Em meados do séc. XIX, com o apogeu na Europa da Revolução Industrial, é instituído o seguro obrigatório de acidentes de trabalho, devido à precaridade das condições laborais de maquinarias nascentes. O seguro é suportado pelo empresário, com a transferência de responsabilidades pelo eventual sinistro sofrido pelo trabalhador.

Ainda no séc. XIX dão-se os primeiros passos em outros ramos de seguro, hoje largamente difundidos: os seguros agrícola, de responsabilidade civil, de acidentes pessoais.

Nos nossos dias, o contrato de seguro caracteriza-se genericamente como um acto bilateral, aleatório e oneroso, em que, de uma maneira geral, se sabe qual é o objecto do seguro.

E, neste aspecto, o desenvolvimento mais espetacular situa-se nas múltiplas modalidades do seguro de responsabilidade civil, abrangendo áreas até há bem pouco tempo inusitadas, e que relevam hoje em dia da preocupação social de uma cada vez maior proteção do lesado. Concomitantemente, os seguros adquirem cada vez mais um carácter obrigatório.

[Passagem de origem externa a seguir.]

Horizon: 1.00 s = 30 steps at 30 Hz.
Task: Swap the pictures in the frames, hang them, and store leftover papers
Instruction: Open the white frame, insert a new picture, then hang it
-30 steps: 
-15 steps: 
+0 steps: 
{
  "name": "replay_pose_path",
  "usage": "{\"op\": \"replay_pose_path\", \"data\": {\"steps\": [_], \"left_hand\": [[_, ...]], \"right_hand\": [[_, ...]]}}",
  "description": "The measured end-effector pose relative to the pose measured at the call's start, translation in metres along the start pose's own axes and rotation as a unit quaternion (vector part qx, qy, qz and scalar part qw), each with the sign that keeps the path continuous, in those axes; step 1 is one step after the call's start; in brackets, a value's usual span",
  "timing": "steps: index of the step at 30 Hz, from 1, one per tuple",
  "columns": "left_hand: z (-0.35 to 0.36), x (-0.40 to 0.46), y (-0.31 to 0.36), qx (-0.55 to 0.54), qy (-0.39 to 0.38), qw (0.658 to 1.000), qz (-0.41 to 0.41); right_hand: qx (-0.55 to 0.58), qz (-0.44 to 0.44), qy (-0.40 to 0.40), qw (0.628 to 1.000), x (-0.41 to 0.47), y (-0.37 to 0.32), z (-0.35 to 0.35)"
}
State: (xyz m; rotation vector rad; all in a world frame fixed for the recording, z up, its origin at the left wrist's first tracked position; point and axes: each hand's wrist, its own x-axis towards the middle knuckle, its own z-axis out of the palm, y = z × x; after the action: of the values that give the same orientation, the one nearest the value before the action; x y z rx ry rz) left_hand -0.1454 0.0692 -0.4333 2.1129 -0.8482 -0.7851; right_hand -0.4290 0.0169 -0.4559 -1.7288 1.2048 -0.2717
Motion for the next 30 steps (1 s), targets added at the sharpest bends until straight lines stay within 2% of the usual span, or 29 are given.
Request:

É, pois, neste contexto que surge a necessidade de averiguar com crescente rigor as causas do sinistro, em ordem ao cumprimento das leis nacionais e internacionais que tutelam a indústria seguradora.

Daí que, na estrutura da atividade, as empresas de seguros desde muito cedo tenham recorrido, no regime de “outsourcing”, a técnicos especializados (peritos) para procederem à análise dos sinistros, sua tipificação, causas e respetivas responsabilidades.

Naturalmente que a proliferação das modalidades de seguro – com o consequente acréscimo de sinistros, em progressão quase geométrica – levou à substituição do perito individual por empresas de peritagem, diga-se desde já que nem sempre apetrechadas para um desempenho adequado, isto é, responsável, ante as atuais exigências interdisciplinares.

Cremos, no entanto, que a própria dinâmica do mercado de seguros, conjugada com novas instâncias legais, fará a seleção das empresas de peritagem reconhecidamente competentes.

Com efeito, a competência é, no plano técnico-jurídico, inseparável da especialização e plasma-se inevitavelmente em domínios tão diversificados, desde o risco simples (habitação e comércio) ao risco industrial e tecnológico (equipamentos e engenharia), aos acidentes de trabalho (por força do atual regime jurídico), às análises de risco, até ao recém-criado seguro de garantia de edifícios (tanto na fase de construção como em relação aos primeiros anos após a construção).

Essa competência técnica está, pois, em permanente avaliação e constituirá certamente o verdadeiro fator que diferenciará entre si as quase duas centenas de empresas de peritagem que operam atualmente em Portugal.